Will this approach be possible?

LuxMentis

Newcomer
I know that no one here knows what VS 3.0 capable hardware will be capable of (and if you do, you're under NDA) but I wanted to know if my approach was just so ridiculously slow that it' impossible for the NV40/R420 to be able to do it, unless an unimaginable improvement comes along.

As a hobby project, I would like to design a game that has huge terrains that are extremely detailed. Since I can't possibly store the entire terrain geometry, I have to make it almost completely procedural. That is, you have a texture map that specifies the height every 64 or 128 meters or so, and all points in between are interpolated and have perlin noise added for variety. I'd like to think we're at the point where I don't have to deal with slow, CPU-intensive, mindlessly complicated algorithms that constantly change the limited geometry; basically I want to push a static flat mesh (with built-in LOD) to the vertex shader, which would perform all the height calculations and extrude the "terrain" to the appropriate height one point at a time, for every frame.

Would this be impossibly slow? I only own a GF2MX right now :( , so I don't know anything about the speed of vertex shaders. My Pentium VI 2 GHz processor can perform the algorithm on 64k points in 200 milliseconds. I figure with their 16 parallel vertex shaders the cards of the future (NV40) ought to have no problem doing 64k vertices. The problem is, I'll probably have a lot more vertices than that. How many exactly, I don't know. I'm doing lots of testing now to see what looks the best but is still a small number. Does anyone who has created "realistic" terrain have an idea? I'd also like to be able to see quite far...

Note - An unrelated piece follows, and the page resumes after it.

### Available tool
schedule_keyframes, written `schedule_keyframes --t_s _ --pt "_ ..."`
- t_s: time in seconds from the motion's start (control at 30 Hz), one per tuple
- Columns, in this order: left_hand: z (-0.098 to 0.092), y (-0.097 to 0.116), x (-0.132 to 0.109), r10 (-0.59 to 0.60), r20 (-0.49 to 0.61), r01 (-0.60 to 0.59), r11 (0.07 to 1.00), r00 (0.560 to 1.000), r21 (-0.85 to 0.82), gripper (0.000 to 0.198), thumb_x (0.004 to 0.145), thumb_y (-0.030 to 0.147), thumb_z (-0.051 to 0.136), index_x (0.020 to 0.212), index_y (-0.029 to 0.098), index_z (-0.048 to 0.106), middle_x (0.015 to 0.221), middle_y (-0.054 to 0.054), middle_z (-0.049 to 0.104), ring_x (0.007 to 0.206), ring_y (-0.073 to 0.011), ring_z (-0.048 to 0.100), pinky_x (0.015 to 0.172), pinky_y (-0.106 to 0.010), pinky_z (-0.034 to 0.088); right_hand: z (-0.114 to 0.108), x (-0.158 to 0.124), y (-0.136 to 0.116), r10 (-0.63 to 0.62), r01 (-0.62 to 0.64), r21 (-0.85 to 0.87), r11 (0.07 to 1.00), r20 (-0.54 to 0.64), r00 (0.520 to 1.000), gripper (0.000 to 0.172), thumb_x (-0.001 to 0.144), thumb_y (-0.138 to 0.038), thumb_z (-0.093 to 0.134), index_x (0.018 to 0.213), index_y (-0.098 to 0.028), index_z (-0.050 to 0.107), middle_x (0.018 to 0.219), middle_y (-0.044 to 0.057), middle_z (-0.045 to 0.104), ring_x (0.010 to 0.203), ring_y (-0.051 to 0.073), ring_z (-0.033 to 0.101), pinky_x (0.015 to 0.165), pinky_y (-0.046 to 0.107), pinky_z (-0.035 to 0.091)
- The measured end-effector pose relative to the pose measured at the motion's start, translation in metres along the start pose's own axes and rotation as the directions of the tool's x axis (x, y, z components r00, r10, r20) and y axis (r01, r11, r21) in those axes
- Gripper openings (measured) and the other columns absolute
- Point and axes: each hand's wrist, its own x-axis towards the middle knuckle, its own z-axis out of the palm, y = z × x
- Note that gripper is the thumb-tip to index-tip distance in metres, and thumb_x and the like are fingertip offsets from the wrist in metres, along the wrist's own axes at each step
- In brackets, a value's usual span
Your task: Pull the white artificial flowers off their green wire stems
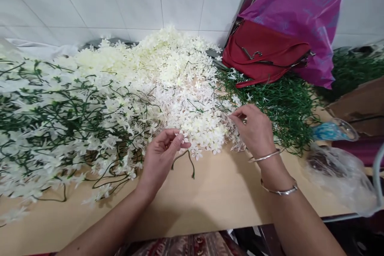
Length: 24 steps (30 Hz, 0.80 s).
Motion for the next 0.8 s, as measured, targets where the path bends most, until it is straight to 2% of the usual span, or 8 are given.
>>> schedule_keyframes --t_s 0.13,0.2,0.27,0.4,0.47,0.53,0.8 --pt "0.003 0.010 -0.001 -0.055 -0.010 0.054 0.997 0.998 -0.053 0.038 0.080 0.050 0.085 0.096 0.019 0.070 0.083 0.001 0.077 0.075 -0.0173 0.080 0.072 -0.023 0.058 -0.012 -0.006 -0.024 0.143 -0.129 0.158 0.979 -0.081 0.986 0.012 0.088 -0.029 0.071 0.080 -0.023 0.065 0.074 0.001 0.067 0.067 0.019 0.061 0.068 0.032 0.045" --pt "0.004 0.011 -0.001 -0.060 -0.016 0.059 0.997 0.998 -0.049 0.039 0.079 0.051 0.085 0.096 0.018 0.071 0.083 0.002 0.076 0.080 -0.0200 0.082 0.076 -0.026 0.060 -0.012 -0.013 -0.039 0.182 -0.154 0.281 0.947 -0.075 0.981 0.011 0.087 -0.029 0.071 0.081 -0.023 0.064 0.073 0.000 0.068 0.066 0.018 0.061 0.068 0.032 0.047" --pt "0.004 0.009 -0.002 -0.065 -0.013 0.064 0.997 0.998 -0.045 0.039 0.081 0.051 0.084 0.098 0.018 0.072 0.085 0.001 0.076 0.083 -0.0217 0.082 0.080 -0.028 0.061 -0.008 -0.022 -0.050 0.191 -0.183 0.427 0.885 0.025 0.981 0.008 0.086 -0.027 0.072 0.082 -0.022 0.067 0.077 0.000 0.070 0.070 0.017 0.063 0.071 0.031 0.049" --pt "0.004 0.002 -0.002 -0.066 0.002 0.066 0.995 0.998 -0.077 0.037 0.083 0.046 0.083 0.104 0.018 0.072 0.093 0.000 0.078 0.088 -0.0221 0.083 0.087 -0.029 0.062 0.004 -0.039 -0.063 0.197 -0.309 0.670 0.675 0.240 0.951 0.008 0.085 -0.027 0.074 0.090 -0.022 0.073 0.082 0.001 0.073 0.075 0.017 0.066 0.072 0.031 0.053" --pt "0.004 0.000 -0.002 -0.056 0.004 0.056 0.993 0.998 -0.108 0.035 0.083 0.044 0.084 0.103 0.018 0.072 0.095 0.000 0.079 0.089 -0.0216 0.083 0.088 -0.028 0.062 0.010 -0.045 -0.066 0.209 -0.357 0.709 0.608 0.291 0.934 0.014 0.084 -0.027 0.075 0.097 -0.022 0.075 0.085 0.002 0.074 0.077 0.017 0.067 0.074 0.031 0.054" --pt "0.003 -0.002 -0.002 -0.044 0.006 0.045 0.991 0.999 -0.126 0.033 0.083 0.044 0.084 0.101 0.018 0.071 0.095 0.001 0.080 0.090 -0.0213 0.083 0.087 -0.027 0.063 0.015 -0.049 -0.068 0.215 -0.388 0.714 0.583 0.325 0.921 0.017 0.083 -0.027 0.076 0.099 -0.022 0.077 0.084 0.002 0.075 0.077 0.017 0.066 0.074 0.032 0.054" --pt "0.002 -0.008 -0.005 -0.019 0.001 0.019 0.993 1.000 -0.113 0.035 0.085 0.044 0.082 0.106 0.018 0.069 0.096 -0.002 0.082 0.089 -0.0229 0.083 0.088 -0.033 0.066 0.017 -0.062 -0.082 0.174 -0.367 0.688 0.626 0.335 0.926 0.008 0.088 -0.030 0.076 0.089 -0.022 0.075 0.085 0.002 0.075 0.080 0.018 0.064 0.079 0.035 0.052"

Anyway, it seems like it would certainly be possible based on the fact that its at least 16 times faster than my test processor (a CPU which doesn't perform terribly) and probably much faster than that since it can do certain math operations very quickly. On the other hand, I've heard people say that shaders that run into the hundreds of instructions will crawl if given more than a few objects. This runs counter to my estimations, and since my vertex shader would be quite long (might even skirt the 512 limit) I'm thinking maybe my forward looking hope or a simple, good-looking, near-infinite terrain is simply impossible. I know no one knows exactly how these cards will perform, but since a lot of you have some experience with the hardware, I figured you'd at least know if the plan is ridiculous. And thats obviously something I should know before I spend more time on it.
 
Check out Humus' infinite terrain demo. It can even run on your GF2MX! Of course, this is evaluating the perlin function on the CPU rather than in a vertex shader, but the general answer is...yes, it can certainly be done (with some clever optimizations).
 
'course, the type of games where you'd want to use infinite terrain with randomly-generated details seem pretty limited. I would imagine most would rather go the route of compression than random generation.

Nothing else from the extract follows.